### Exercise details
Return, from the data below, each line that contains the word "tuples".

══ Available data

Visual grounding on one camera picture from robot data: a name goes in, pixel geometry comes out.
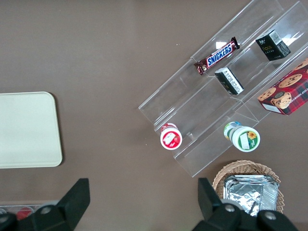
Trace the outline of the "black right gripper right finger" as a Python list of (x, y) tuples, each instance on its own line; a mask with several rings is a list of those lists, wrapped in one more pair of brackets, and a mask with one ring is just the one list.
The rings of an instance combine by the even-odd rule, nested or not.
[(203, 220), (194, 231), (296, 231), (290, 219), (277, 211), (261, 210), (253, 217), (239, 207), (222, 203), (207, 178), (198, 179), (198, 204)]

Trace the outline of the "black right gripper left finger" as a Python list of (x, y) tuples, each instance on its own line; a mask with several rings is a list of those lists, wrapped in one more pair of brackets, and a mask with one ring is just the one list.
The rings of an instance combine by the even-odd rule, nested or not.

════

### Response to the exercise
Trace the outline of the "black right gripper right finger" as a Python list of (x, y) tuples, each instance on its own line; a mask with several rings is a list of those lists, wrapped in one more pair of brackets, and a mask with one ring is just the one list.
Trace the outline of the "black right gripper left finger" as a Python list of (x, y) tuples, each instance on its own line; a mask with several rings is a list of those lists, wrapped in one more pair of brackets, and a mask with one ring is just the one list.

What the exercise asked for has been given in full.